The Escapist - Review
Review by Jack Foley
DVD SPECIAL FEATURES: Audio Commentary with Rupert Wyatt and Dominic Cooper; The Making of The Escapist; Behind the Scenes; Theatrical Trailer; Storyboard Comparison.
PRISON movies so often find themselves restricted by the limitations of their genre. But while Rupert Wyatt’s debut movie, The Escapist, certainly finds itself confined to the same playing field, it’s a clever new addition that has fun toying with convention.

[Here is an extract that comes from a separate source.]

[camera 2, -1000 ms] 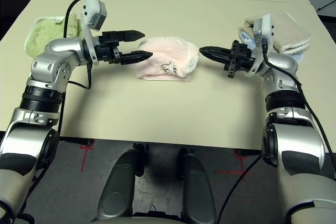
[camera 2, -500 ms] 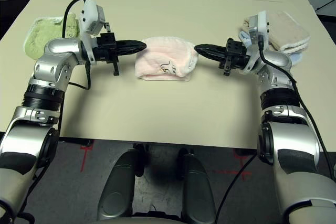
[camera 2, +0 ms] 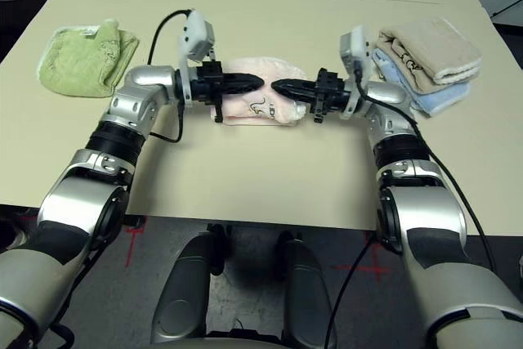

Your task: Fold the towel and set it aside.

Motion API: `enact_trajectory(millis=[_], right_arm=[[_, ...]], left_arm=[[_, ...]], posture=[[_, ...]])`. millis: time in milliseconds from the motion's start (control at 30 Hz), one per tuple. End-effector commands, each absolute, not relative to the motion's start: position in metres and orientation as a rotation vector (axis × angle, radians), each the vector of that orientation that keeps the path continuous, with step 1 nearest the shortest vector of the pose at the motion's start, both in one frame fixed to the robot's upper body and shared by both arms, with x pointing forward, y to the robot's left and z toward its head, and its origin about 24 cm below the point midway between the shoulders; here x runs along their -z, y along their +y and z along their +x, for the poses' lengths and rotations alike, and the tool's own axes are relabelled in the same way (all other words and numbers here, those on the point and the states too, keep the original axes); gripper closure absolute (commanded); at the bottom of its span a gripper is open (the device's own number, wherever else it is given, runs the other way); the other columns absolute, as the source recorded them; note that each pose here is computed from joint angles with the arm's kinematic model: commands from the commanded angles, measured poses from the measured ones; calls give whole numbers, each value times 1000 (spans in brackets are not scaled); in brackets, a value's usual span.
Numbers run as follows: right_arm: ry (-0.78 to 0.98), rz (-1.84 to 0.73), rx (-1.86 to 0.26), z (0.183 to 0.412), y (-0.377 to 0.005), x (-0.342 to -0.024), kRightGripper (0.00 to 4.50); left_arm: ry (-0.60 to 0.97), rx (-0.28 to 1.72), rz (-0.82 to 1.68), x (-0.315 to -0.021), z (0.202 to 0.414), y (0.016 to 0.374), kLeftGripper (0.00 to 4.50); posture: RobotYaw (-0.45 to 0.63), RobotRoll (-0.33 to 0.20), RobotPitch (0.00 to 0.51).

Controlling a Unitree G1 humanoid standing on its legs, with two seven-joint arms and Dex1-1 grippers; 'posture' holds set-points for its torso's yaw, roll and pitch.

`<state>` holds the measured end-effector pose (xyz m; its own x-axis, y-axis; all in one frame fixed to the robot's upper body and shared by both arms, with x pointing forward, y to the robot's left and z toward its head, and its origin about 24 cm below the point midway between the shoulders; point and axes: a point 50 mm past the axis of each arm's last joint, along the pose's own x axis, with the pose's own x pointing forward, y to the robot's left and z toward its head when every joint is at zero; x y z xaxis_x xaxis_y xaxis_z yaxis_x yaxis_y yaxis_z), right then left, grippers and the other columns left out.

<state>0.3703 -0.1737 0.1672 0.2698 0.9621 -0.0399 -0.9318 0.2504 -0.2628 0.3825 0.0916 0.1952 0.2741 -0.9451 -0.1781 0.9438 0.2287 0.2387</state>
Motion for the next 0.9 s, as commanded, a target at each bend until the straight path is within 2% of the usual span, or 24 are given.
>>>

Veteran criminal Frank Perry (Brian Cox) is resigned to seeing out the remainder of his days behind bars until he receives a letter from his estranged daughter informing him that she is critically ill following an overdose. Determined to see her one last time, Frank attempts to escape and recruits fixer Brodie (Liam Cunningham) and hard-man Lenny (Joseph Fiennes) to help him carry out the plan.

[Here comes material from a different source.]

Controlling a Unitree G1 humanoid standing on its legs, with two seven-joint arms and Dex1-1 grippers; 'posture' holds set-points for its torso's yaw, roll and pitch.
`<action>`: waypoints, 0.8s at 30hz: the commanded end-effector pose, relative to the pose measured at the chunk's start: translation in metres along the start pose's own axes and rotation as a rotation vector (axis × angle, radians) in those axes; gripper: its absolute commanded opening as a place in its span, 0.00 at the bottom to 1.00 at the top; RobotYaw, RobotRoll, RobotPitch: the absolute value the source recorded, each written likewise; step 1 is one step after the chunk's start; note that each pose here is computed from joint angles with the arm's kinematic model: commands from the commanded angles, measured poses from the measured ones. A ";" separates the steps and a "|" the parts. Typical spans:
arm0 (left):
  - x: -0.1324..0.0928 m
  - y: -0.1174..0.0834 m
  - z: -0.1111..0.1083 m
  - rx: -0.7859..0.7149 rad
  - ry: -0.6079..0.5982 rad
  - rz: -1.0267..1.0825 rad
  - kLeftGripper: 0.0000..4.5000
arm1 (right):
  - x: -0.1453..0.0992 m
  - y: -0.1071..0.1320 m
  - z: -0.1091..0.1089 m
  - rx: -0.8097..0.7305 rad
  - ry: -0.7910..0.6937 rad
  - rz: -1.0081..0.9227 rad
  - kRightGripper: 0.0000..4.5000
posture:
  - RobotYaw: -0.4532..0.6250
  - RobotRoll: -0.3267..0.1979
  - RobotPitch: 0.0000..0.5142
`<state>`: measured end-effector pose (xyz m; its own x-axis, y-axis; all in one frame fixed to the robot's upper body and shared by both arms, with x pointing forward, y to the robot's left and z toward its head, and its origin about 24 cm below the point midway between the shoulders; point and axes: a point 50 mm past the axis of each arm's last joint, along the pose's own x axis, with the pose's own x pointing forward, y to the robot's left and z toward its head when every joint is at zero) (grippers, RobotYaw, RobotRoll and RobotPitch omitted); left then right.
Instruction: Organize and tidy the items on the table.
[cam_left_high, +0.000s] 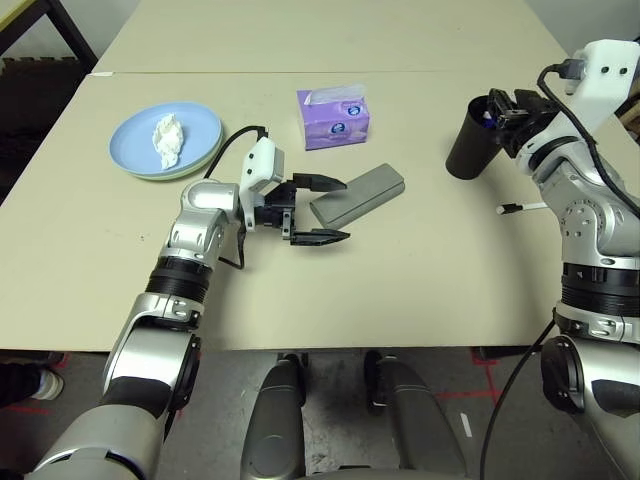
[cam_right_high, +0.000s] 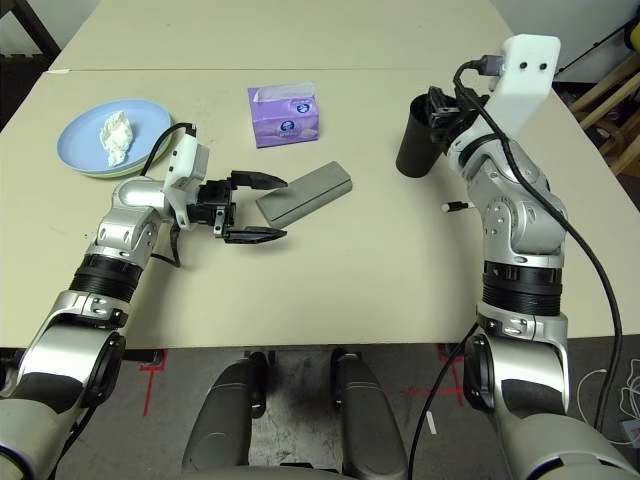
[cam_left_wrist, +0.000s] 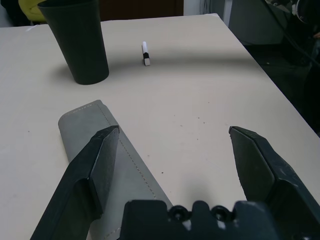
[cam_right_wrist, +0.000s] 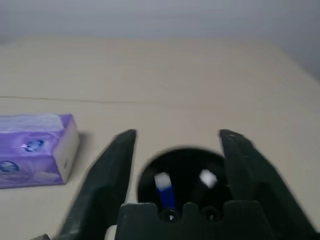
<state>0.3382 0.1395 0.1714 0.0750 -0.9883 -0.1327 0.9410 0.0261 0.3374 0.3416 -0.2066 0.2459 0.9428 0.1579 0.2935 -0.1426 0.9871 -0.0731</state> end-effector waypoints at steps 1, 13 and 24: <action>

But the arrival of new young con, James Lacey (Dominic Cooper), adds complications and Frank must decide whether to take his new cellmate under his wing and risk the wrath of prison sadist Tony (Steven Mackintosh) and his older brother Rizza (Damian Lewis), the unofficial prison head.

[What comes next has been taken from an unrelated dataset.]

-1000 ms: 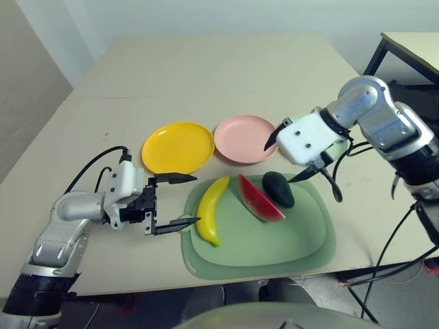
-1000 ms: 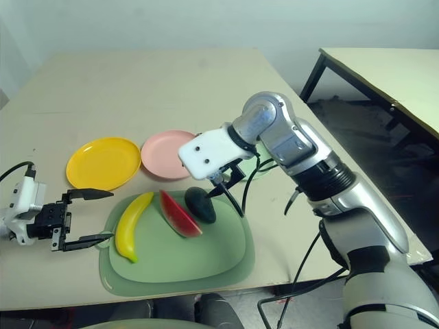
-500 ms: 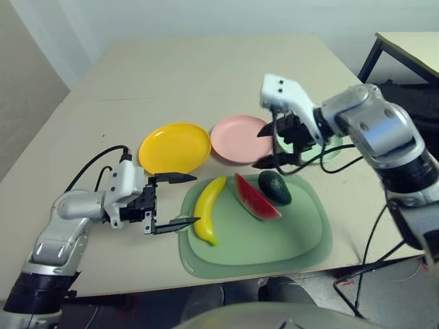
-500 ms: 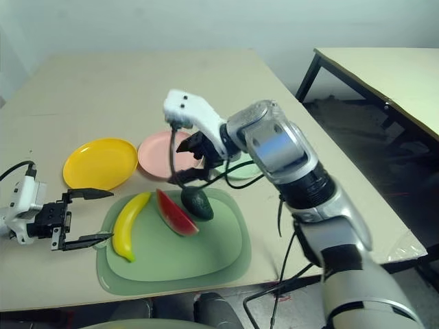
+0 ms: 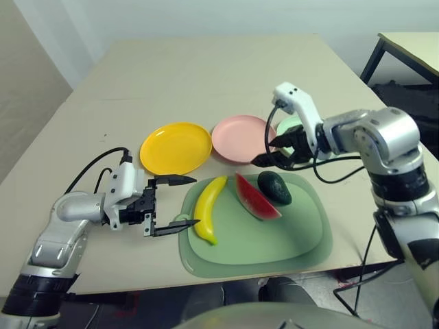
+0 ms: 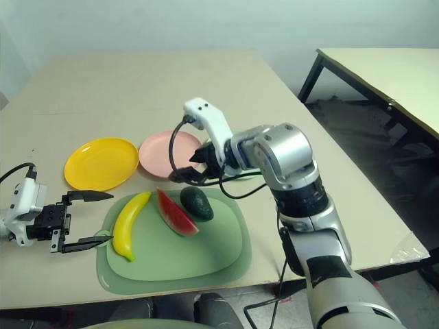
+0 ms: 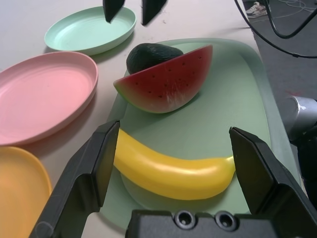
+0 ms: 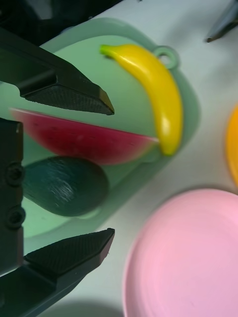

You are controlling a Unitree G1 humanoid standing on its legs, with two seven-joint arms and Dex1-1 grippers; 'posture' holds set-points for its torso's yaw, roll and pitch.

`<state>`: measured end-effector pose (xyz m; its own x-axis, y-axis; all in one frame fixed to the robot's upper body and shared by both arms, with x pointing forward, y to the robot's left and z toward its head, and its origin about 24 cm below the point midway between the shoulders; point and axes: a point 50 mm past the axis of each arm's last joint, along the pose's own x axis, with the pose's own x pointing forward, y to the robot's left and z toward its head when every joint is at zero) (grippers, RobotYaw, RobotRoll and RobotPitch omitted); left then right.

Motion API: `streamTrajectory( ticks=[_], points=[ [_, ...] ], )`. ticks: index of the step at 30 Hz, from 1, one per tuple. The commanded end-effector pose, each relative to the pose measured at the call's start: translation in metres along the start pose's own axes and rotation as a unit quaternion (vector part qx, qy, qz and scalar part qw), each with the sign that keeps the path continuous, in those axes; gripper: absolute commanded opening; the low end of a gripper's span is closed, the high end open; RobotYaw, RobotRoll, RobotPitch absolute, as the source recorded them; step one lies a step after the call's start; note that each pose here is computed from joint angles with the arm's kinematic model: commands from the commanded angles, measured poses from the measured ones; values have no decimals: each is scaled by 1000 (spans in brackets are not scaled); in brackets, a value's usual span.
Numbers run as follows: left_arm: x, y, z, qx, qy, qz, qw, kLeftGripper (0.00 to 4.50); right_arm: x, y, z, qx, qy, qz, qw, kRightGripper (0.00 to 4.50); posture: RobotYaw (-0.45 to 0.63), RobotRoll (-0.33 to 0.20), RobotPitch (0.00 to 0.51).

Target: Place the fruits into color-matched plates.

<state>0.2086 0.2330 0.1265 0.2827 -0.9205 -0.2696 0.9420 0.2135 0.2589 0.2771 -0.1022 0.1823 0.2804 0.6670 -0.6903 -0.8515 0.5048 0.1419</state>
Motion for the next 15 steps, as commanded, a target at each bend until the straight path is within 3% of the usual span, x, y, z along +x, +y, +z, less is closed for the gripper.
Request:
streamTrajectory(
  ticks=[1, 15],
  points=[
    [0, 0, 1, 2, 5, -3, 1000, 4500, 3, 6, -10, -3, 32, -6, 999, 4480, 69, 0, 7],
    [-2, 4, 6, 9, 7, -2, 1000, 4500, 16, 2, -21, 12, 47, -24, 999, 4480, 73, 0, 13]
  ],
)
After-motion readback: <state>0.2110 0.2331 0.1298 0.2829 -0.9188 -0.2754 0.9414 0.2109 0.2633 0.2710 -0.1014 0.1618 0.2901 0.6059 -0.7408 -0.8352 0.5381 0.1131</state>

The Escapist hooks from the beginning by making clever use of a fractured narrative, cutting between the breakout itself and the build up to it. Hence, it poses questions about its central characters that are only answered as the film progresses. It also tips its hat to established genre rules without necessarily copying them for exploitative thrills (such as scenes involving prison barbarity, which are suggested rather than depicted in all their ugliness).
The prison itself is a maximum security detention facility more akin to America, which houses the worst of the worst, and offers very little chance of escape. As such, the sense of impending violence and failure hangs heavily in the air throughout and offers the top drawer British cast plenty to sink their teeth into.
Cox almost inevitably emerges with the most credit, his wily veteran offering a fascinating character to be around as he’s forced to wake from his slumber to do what’s right by his daughter and cellmate. But there’s strong support from the likes of Fiennes, as a volatile bruiser; Lewis, as a softly spoken killer, and Cooper, as the youngster clearly out of his depth.
Wyatt also maintains a good pace and seldom opts for the predictable, a ploy that keeps the film in surprisingly good nick for a clever twist ending that most viewers won’t have seen coming.
So, for those seeking an expert mix of Prison Break-style thrills and Shawshank Redemption-inspired male bonding, The Escapist offers plenty of both. It is, to coin a phrase, a cracking piece of escapism.